§ WHAT YOU HAVE TO DO:
Retype the whole listing below, character for character.

§ DATA SECTION:
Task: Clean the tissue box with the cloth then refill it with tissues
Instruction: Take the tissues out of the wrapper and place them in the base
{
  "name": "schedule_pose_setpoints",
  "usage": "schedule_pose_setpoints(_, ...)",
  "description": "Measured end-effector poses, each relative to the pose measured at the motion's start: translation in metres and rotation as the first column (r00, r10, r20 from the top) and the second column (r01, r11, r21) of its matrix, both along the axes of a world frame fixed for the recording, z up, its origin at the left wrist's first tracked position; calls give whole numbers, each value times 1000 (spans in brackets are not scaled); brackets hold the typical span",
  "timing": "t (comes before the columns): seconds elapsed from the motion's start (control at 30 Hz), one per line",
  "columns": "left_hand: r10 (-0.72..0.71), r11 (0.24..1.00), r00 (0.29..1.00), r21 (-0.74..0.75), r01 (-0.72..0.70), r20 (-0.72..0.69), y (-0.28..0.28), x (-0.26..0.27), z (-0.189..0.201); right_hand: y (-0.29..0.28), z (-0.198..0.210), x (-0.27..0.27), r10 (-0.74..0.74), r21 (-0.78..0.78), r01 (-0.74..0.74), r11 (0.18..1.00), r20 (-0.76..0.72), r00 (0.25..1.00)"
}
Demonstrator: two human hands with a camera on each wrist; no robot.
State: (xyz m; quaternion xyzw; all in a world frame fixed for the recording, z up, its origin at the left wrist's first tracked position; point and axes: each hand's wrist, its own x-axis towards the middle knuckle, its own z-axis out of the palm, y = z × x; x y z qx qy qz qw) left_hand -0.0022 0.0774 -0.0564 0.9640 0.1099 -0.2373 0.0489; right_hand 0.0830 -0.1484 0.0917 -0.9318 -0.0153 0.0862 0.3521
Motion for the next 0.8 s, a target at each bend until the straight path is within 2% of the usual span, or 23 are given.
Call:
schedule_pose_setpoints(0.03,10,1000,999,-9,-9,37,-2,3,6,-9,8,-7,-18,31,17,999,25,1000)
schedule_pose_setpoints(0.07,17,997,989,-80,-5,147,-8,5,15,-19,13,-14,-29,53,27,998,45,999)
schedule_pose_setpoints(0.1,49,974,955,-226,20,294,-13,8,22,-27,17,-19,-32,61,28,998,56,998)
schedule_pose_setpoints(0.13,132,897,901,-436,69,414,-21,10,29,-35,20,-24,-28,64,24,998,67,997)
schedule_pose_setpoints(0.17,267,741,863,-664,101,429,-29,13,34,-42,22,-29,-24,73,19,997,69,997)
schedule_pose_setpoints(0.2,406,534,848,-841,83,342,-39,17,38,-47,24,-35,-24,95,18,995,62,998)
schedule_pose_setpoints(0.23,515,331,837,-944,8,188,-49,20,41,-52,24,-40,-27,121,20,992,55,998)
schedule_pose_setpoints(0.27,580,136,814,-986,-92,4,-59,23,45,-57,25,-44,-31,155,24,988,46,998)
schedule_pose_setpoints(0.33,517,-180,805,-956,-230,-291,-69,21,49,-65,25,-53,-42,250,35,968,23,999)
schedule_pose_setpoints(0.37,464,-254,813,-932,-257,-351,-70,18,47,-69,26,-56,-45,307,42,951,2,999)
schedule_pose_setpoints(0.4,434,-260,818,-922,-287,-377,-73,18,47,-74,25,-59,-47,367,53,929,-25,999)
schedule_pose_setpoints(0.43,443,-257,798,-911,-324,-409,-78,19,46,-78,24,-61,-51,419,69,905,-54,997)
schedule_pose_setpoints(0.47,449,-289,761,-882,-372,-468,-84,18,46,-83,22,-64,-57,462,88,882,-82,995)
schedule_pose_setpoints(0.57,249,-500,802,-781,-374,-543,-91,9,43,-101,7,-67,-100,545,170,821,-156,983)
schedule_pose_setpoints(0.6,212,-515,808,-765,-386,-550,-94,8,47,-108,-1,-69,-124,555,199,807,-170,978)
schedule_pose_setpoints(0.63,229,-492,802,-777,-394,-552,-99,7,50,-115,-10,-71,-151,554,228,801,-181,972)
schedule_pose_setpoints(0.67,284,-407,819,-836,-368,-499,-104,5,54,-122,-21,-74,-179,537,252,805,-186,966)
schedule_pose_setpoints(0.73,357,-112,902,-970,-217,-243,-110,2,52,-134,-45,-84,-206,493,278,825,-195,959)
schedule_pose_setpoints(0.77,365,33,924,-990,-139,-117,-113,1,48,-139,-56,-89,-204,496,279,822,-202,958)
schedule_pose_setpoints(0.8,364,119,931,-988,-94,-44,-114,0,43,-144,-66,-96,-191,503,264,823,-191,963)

§ PROBLEM SOLUTION:
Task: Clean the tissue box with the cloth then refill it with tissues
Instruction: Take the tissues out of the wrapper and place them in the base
{
  "name": "schedule_pose_setpoints",
  "usage": "schedule_pose_setpoints(_, ...)",
  "description": "Measured end-effector poses, each relative to the pose measured at the motion's start: translation in metres and rotation as the first column (r00, r10, r20 from the top) and the second column (r01, r11, r21) of its matrix, both along the axes of a world frame fixed for the recording, z up, its origin at the left wrist's first tracked position; calls give whole numbers, each value times 1000 (spans in brackets are not scaled); brackets hold the typical span",
  "timing": "t (comes before the columns): seconds elapsed from the motion's start (control at 30 Hz), one per line",
  "columns": "left_hand: r10 (-0.72..0.71), r11 (0.24..1.00), r00 (0.29..1.00), r21 (-0.74..0.75), r01 (-0.72..0.70), r20 (-0.72..0.69), y (-0.28..0.28), x (-0.26..0.27), z (-0.189..0.201); right_hand: y (-0.29..0.28), z (-0.198..0.210), x (-0.27..0.27), r10 (-0.74..0.74), r21 (-0.78..0.78), r01 (-0.74..0.74), r11 (0.18..1.00), r20 (-0.76..0.72), r00 (0.25..1.00)"
}
Demonstrator: two human hands with a camera on each wrist; no robot.
State: (xyz m; quaternion xyzw; all in a world frame fixed for the recording, z up, its origin at the left wrist's first tracked position; point and axes: each hand's wrist, its own x-axis towards the middle knuckle, its own z-axis out of the palm, y = z × x; x y z qx qy qz qw) left_hand -0.0022 0.0774 -0.0564 0.9640 0.1099 -0.2373 0.0489; right_hand 0.0830 -0.1484 0.0917 -0.9318 -0.0153 0.0862 0.3521
Motion for the next 0.8 s, a target at each bend until the straight path is within 2% of the usual span, or 23 are given.
Call:
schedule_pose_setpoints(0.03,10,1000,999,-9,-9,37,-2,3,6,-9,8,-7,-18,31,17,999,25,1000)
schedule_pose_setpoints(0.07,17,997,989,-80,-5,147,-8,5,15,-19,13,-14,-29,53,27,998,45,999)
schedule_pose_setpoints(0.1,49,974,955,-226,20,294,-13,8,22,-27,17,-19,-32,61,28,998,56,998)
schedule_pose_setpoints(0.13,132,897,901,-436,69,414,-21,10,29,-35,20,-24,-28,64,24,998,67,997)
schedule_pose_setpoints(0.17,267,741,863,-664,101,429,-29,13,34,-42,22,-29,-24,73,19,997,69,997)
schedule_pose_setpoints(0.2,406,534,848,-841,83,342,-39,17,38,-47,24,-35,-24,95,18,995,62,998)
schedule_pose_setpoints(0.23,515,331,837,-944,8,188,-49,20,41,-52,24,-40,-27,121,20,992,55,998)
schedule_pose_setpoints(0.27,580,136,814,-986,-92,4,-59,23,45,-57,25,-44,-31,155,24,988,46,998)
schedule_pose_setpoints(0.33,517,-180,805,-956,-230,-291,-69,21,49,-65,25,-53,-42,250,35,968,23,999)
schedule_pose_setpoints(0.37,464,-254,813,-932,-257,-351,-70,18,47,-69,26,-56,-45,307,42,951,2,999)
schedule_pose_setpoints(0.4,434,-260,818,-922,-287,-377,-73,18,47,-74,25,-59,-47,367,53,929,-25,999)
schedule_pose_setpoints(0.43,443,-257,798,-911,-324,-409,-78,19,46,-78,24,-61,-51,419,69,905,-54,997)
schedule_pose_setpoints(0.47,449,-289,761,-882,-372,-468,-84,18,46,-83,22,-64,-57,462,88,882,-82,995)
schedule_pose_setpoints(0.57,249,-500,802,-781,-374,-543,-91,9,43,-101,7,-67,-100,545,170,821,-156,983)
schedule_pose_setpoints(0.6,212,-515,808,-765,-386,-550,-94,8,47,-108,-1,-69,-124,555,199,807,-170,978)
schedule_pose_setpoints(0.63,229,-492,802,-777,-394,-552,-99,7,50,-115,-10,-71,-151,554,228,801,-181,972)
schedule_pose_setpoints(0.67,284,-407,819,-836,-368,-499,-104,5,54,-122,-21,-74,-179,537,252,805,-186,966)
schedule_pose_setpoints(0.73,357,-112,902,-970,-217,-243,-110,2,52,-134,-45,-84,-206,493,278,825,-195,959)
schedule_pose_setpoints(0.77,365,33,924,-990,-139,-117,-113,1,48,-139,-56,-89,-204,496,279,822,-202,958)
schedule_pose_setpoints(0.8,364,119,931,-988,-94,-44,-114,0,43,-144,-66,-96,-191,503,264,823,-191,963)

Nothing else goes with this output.